5: Joey Bosa, EDGE, Ohio State
- There’s really three types of successful edge defenders. There are the ones who can bend around you, the ones who can just bull rush through you and the longer, technical ones who just wear you down. Joey Bosa is in the third category, and that’s perfectly fine. He’s a technician who wins with length and inside moves, almost like Jadeveon Clowney with a little less juice. I was surprised that he had a below average length at the combine, but he’s so firm with his strength that he wins the battle to get inside hands naturally, to the point that his arms appear longer than they really are.
- At 269 pounds, he only fits one role: 4-3 defensive end. That’s perfectly fine. He’s not the guy you want dropping back into coverage as a 3-4 outside linebacker, and he’s too light to play on the interior defensive line outside of pressure packages. He’s still very good as a traditional left defensive end.
- It’s hard to imagine Bosa failing as a football talent. Some in South Florida may be worried that he will be like his father and uncle, two Miami Dolphins first-round picks who each only played three season in the NFL, but I don’t see this Bosa costing Dan Marino a Lombardi Trophy. He needs the right home, but he’s a very safe on-field talent. People seem to forget about his suspension at Ohio State, but as long as he’s clean off the field, I’d take him early in this draft class.
6: Sheldon Rankins, DL, Louisville
- For one-gap defensive linemen, the speed and power in a penetrator’s first two steps has more of an impact on a play-to-play basis than any other trait. Sheldon Rankins is very good in that aspect, which I saw firsthand in one-on-one drills at the Senior Bowl. Rankins’ combine was another check mark, as he scored in the 95th percentile of the vertical jump and the 98th percentile of the broad jump for defensive tackles, per Mock Draftable.

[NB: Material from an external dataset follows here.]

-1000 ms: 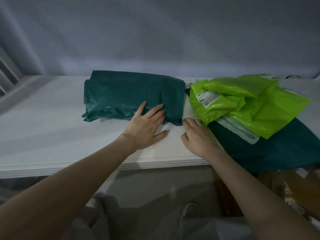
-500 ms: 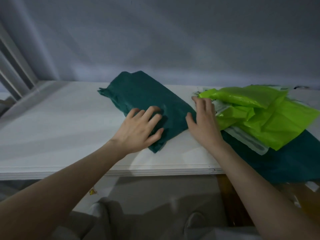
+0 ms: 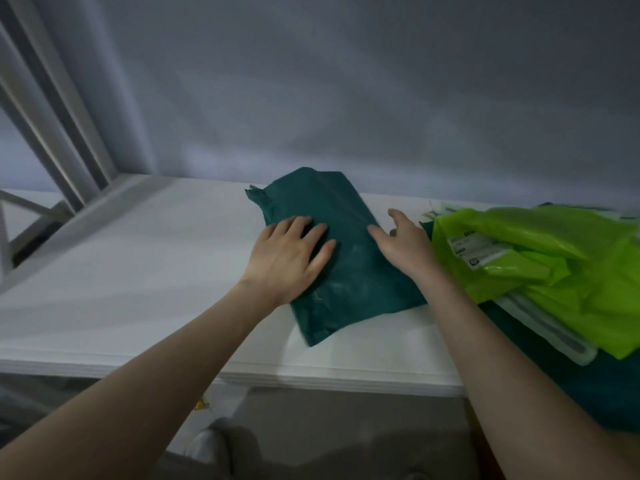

- Rankins has counter moves to his speed. In Mobile, his first rep in one-on-ones was always the same: destroying a guy off the line of scrimmage. On their second go around, that lineman would typically over-correct, leading to a counter off of his direct move, usually a spin. He knows how to play games with his athleticism as an interior defensive lineman. Give me that. Every time.
- He’s probably going to be looked at as a 3-technique defensive tackle-only at the next level, which is fine, but don’t forget that a lot of 3-4 defensive essentially play their linemen like a 4-3 under defense. For example, the Green Bay Packers’ Mike Daniels is a 3-technique player who is listed as a 3-4 defensive end on the roster. Usually, they play a 5-technique defensive end opposite of Daniels’ side with either a nose tackle or nose guard between them, like the Seattle-Jacksonville-Atlanta interior defensive linemen line up in their 4-3 under.